PAN, CIRCO Y REUNIONES

ISABEL FERRANDO

Vaya por delante que siento un gran aprecio personal por la concejal de mi barrio, a la que conozco desde la más tierna infancia y de quien nadie me habrá oído hablar mal nunca. (Quizá te esté haciendo flaco favor con esta declaración, si es así, perdóname).

Pone un enorme interés en los problemas del barrio y me consta que muchos los ha llegado a vivir en carne propia, pero me temo que es lo único que puede hacer y, conociéndola como la conozco, no creo que sea culpa suya.

Me explico. En mi barrio, port-centro, están pasando muchas cosas de forma vertiginosa, y lo que sucede en una calle afecta directamente a las demás. Pero parece ser que estos cambios no se tratan en conjunto, sino casi acera por acera.

Les pongo un ejemplo. Esta semana, en la reunión mensual, vinieron unos vecinos de la calle Colón a protestar por la zona azul que les van a poner y que según la prensa «se ha consensuado con los vecinos». Más bien vinieron a decir que de eso nada, que no habían hablado con nadie que conocieran y que por eso venían a la reunión de barrio.

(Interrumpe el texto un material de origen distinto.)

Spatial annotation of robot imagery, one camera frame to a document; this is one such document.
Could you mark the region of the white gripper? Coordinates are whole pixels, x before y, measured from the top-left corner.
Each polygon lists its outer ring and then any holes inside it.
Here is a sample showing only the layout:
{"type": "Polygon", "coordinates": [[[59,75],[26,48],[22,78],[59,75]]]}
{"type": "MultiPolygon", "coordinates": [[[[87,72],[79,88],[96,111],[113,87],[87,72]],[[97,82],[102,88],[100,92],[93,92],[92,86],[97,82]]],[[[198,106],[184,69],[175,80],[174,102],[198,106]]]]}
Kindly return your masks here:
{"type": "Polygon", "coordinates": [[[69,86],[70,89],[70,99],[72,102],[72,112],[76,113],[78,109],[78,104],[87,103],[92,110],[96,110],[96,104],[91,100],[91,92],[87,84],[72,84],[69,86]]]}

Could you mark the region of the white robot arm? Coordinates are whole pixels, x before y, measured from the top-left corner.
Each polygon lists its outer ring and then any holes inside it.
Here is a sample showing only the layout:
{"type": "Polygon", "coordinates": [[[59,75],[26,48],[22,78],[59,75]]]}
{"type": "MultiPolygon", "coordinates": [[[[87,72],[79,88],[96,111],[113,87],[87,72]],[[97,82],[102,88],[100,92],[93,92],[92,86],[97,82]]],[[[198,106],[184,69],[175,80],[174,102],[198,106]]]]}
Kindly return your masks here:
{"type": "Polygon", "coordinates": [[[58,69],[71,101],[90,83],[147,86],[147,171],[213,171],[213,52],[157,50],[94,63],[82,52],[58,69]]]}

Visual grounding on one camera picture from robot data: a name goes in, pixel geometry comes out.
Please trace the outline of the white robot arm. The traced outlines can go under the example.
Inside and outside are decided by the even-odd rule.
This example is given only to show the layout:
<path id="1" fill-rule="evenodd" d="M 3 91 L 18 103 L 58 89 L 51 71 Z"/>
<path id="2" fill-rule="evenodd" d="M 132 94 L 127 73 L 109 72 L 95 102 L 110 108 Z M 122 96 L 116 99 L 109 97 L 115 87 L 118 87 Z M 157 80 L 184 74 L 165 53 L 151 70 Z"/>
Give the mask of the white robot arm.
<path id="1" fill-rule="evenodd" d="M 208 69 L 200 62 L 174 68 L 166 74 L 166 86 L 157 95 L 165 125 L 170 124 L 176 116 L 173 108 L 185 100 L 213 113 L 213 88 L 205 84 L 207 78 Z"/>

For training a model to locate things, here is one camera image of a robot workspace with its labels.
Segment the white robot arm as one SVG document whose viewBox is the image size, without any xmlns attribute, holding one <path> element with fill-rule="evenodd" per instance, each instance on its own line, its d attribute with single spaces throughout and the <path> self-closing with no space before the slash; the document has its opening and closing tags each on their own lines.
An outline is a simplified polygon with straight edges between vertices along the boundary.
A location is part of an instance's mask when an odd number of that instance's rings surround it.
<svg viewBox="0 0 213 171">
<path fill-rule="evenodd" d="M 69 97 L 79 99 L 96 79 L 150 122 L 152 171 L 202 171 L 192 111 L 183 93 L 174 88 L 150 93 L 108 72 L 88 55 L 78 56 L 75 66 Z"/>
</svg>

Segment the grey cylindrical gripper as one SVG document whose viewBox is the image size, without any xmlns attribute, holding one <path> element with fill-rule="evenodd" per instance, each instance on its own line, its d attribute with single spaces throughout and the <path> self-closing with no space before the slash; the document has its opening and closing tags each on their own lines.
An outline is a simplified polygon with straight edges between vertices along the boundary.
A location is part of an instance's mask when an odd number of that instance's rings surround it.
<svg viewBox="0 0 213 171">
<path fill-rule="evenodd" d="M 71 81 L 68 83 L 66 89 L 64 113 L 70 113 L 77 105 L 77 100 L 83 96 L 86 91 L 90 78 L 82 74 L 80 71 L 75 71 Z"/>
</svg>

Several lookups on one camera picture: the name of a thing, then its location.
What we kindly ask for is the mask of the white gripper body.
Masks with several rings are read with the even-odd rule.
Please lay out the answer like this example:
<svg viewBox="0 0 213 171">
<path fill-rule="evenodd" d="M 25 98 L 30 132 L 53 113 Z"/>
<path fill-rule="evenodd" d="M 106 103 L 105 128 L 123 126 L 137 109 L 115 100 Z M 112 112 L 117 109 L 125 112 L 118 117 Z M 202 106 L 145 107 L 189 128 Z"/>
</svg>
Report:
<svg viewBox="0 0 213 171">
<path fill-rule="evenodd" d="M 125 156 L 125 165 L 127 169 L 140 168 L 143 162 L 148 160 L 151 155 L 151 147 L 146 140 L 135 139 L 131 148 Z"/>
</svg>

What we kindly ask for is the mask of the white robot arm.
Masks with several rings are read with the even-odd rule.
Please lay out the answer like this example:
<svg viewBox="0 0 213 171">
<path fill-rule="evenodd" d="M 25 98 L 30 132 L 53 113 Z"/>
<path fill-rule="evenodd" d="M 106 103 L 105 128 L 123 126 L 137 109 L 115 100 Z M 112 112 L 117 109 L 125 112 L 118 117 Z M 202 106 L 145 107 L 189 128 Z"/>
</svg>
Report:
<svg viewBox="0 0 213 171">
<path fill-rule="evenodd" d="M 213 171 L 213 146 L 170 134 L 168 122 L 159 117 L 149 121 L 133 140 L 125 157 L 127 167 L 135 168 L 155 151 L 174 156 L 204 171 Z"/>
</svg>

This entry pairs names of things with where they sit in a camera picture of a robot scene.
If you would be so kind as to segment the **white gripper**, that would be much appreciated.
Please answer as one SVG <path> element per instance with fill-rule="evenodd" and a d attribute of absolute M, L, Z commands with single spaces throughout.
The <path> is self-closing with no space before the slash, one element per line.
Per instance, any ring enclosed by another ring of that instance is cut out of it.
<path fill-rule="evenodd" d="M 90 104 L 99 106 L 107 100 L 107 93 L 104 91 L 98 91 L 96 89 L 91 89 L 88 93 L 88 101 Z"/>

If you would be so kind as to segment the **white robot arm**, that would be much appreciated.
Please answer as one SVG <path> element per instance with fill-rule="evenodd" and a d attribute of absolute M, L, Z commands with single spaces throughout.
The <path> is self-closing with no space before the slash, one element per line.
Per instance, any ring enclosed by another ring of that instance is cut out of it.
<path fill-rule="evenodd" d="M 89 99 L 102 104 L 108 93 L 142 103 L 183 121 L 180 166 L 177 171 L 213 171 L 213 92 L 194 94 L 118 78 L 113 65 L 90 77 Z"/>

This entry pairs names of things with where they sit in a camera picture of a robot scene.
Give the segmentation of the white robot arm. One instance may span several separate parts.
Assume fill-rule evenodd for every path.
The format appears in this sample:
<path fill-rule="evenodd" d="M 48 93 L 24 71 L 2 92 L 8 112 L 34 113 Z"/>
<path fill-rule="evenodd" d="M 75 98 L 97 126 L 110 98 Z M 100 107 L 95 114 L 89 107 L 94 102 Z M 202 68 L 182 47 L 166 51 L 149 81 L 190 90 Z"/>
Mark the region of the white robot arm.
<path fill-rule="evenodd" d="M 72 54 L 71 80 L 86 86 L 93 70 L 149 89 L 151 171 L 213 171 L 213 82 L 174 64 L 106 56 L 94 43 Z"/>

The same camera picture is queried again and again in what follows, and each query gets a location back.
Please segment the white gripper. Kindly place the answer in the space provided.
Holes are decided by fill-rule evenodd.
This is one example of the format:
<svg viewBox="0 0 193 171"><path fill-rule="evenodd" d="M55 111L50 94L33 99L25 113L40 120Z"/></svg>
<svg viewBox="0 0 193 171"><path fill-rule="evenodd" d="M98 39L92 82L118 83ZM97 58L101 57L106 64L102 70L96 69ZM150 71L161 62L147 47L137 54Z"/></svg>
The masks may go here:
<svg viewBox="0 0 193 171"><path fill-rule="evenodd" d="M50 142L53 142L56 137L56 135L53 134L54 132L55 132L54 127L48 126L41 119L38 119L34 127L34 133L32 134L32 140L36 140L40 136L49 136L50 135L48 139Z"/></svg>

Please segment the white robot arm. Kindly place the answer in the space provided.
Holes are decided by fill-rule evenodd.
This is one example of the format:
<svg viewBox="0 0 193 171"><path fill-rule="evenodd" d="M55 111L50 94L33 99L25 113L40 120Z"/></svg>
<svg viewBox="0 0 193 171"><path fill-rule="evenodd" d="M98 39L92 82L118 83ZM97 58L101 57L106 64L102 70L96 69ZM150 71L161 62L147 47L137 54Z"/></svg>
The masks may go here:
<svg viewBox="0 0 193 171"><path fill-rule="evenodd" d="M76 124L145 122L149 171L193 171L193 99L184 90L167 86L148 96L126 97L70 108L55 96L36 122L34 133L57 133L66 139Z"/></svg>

Muy solícita, nuestra concejal nos propuso concertar una reunión con el edil pertinente, lo que a todos nos pareció muy bien. Que el barrio trate lo que es del barrio. Pero es que quienes vamos con frecuencia a estas reuniones, yo creo que ya casi vamos por vernos y hablar. Y aunque algunas cosas sí que hemos podido hacer, vemos que lo «gordo» es imposible.

Por otro lado, cada vez más en las redes sociales, a cualquier crítica a las cosas de la ciudad o al equipo de gobierno, muchos lo primero que dicen es «pues ve a las reuniones de barrio».

Visto lo visto, comienzo a sospechar que quien realmente tiene la sartén por el mango nos está dando reuniones como antes se daba pan y circo, para ver si así nos quedamos quietos y tranquilos en otros ámbitos. Personalmente seguiré yendo, porque no pierdo la esperanza, y porque, ¡qué narices!, que se lo «curra» mucho la concejal.